----- Supplied material -----

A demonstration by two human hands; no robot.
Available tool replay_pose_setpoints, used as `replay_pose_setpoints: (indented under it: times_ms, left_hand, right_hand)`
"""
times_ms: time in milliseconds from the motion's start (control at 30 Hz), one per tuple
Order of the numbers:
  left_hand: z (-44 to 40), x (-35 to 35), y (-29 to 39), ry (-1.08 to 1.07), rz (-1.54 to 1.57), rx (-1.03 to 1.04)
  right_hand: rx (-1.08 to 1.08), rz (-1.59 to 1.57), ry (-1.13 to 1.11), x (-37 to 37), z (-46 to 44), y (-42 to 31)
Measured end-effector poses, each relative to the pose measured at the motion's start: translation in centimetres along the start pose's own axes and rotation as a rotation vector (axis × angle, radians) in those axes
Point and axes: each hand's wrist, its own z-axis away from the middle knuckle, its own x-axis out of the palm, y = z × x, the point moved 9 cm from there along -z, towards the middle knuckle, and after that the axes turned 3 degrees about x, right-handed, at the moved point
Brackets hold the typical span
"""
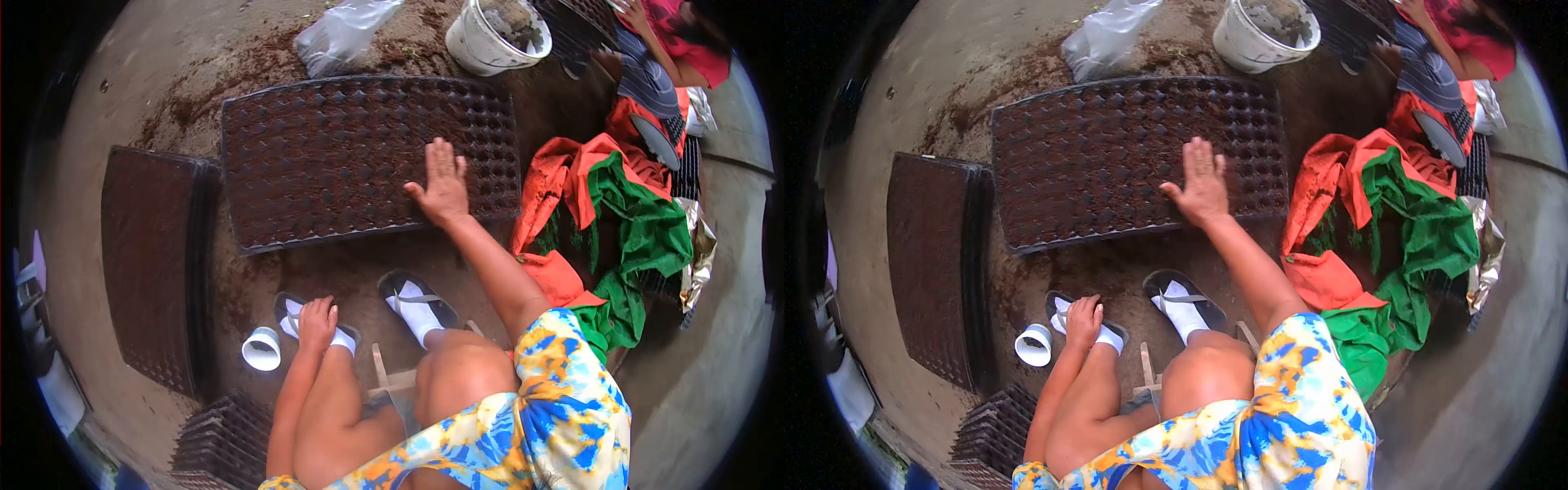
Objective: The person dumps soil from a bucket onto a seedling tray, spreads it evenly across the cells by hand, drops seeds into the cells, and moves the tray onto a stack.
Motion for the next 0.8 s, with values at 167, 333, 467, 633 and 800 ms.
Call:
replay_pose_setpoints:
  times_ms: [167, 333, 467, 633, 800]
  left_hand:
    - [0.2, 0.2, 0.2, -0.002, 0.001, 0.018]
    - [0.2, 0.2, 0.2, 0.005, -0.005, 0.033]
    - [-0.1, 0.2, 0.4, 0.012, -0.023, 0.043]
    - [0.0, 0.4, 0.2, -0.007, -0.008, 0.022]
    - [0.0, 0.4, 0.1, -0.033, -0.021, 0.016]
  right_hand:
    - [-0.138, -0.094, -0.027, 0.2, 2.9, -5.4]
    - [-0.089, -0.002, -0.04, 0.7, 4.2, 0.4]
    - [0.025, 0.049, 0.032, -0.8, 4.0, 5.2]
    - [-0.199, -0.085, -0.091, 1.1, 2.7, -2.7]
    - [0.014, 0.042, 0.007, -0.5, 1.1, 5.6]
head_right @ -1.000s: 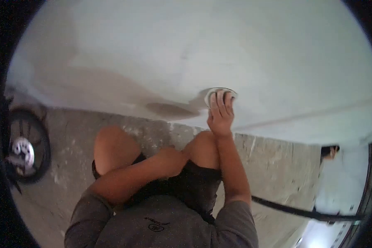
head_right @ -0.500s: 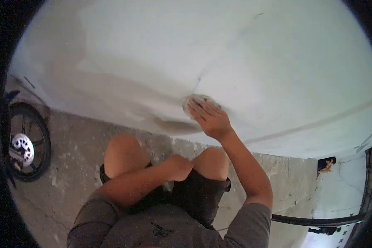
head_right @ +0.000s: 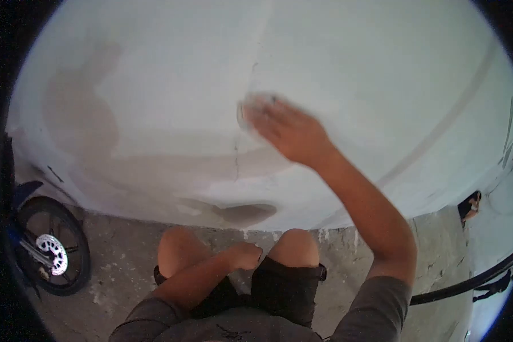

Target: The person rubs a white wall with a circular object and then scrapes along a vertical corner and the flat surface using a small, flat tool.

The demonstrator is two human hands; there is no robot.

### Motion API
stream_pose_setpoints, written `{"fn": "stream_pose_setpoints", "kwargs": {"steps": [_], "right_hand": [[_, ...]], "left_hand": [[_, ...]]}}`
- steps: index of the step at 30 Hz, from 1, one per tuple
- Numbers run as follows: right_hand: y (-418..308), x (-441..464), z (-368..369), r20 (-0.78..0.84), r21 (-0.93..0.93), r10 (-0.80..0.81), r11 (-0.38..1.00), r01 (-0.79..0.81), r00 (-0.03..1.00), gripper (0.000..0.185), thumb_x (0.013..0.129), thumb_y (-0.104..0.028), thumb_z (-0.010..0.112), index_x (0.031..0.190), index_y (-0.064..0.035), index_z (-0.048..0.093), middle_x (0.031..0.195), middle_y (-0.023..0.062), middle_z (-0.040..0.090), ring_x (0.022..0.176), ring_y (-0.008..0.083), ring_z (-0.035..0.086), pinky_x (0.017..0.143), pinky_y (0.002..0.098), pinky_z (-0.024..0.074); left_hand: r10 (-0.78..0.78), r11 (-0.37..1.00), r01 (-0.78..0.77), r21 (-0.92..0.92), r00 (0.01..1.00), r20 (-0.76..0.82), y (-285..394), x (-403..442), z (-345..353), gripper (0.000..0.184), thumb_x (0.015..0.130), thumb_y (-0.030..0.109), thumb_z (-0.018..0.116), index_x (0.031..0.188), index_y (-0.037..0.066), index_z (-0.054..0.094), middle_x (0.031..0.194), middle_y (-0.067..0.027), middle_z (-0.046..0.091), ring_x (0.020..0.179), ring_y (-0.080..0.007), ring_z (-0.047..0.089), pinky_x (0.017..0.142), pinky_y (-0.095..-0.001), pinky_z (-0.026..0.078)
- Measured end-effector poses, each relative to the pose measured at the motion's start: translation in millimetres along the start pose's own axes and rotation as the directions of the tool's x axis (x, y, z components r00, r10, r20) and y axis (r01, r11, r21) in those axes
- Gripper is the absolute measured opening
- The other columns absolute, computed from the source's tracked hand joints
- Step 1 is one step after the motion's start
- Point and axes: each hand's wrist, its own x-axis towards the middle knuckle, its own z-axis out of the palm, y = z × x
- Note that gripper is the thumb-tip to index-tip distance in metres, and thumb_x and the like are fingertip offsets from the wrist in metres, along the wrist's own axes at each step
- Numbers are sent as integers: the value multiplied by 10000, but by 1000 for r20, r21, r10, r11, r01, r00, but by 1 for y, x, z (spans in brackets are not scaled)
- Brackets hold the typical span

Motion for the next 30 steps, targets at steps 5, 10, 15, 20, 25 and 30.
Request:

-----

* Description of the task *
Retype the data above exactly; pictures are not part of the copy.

* Exercise answer *
A demonstration by two human hands; no robot.
Available tool replay_pose_setpoints, used as `replay_pose_setpoints: (indented under it: times_ms, left_hand, right_hand)`
"""
times_ms: time in milliseconds from the motion's start (control at 30 Hz), one per tuple
Order of the numbers:
  left_hand: z (-44 to 40), x (-35 to 35), y (-29 to 39), ry (-1.08 to 1.07), rz (-1.54 to 1.57), rx (-1.03 to 1.04)
  right_hand: rx (-1.08 to 1.08), rz (-1.59 to 1.57), ry (-1.13 to 1.11), x (-37 to 37), z (-46 to 44), y (-42 to 31)
Measured end-effector poses, each relative to the pose measured at the motion's start: translation in centimetres along the start pose's own axes and rotation as a rotation vector (axis × angle, radians) in those axes
Point and axes: each hand's wrist, its own z-axis away from the middle knuckle, its own x-axis out of the palm, y = z × x, the point moved 9 cm from there along -z, towards the middle knuckle, and after that the axes turned 3 degrees about x, right-handed, at the moved point
Brackets hold the typical span
"""
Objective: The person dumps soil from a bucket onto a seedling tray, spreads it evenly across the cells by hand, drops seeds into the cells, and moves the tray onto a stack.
Motion for the next 0.8 s, with values at 167, 333, 467, 633 and 800 ms.
Call:
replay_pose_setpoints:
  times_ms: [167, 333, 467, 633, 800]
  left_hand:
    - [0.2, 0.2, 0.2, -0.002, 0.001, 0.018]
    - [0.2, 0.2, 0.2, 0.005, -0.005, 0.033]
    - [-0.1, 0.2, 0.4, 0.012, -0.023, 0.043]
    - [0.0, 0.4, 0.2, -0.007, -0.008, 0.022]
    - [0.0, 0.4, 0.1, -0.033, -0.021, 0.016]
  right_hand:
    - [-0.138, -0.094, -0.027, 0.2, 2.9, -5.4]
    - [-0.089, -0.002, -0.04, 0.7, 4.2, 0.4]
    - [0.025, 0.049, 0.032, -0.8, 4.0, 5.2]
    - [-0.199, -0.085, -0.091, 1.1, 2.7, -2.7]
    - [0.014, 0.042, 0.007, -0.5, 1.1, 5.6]
head_right @ -1.000s: 
head_right @ -0.500s: 
head_right @ +0.000s: 

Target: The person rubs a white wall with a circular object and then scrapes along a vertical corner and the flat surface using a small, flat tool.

The demonstrator is two human hands; there is no robot.

### Motion API
stream_pose_setpoints, written `{"fn": "stream_pose_setpoints", "kwargs": {"steps": [_], "right_hand": [[_, ...]], "left_hand": [[_, ...]]}}`
- steps: index of the step at 30 Hz, from 1, one per tuple
- Numbers run as follows: right_hand: y (-418..308), x (-441..464), z (-368..369), r20 (-0.78..0.84), r21 (-0.93..0.93), r10 (-0.80..0.81), r11 (-0.38..1.00), r01 (-0.79..0.81), r00 (-0.03..1.00), gripper (0.000..0.185), thumb_x (0.013..0.129), thumb_y (-0.104..0.028), thumb_z (-0.010..0.112), index_x (0.031..0.190), index_y (-0.064..0.035), index_z (-0.048..0.093), middle_x (0.031..0.195), middle_y (-0.023..0.062), middle_z (-0.040..0.090), ring_x (0.022..0.176), ring_y (-0.008..0.083), ring_z (-0.035..0.086), pinky_x (0.017..0.143), pinky_y (0.002..0.098), pinky_z (-0.024..0.074); left_hand: r10 (-0.78..0.78), r11 (-0.37..1.00), r01 (-0.78..0.77), r21 (-0.92..0.92), r00 (0.01..1.00), r20 (-0.76..0.82), y (-285..394), x (-403..442), z (-345..353), gripper (0.000..0.184), thumb_x (0.015..0.130), thumb_y (-0.030..0.109), thumb_z (-0.018..0.116), index_x (0.031..0.188), index_y (-0.037..0.066), index_z (-0.054..0.094), middle_x (0.031..0.194), middle_y (-0.067..0.027), middle_z (-0.046..0.091), ring_x (0.020..0.179), ring_y (-0.080..0.007), ring_z (-0.047..0.089), pinky_x (0.017..0.142), pinky_y (-0.095..-0.001), pinky_z (-0.026..0.078)
- Measured end-effector poses, each relative to the pose measured at the motion's start: translation in millimetres along the start pose's own axes and rotation as the directions of the tool's x axis (x, y, z components r00, r10, r20) and y axis (r01, r11, r21) in those axes
- Gripper is the absolute measured opening
- The other columns absolute, computed from the source's tracked hand joints
- Step 1 is one step after the motion's start
- Point and axes: each hand's wrist, its own x-axis towards the middle knuckle, its own z-axis out of the palm, y = z × x
- Note that gripper is the thumb-tip to index-tip distance in metres, and thumb_x and the like are fingertip offsets from the wrist in metres, along the wrist's own axes at each step
- Numbers are sent as integers: the value multiplied by 10000, but by 1000 for r20, r21, r10, r11, r01, r00, but by 1 for y, x, z (spans in brackets are not scaled)
- Brackets hold the typical span

Motion for the next 30 steps, targets at steps 5, 10, 15, 20, 25 and 30.
Request:

No additional output is expected.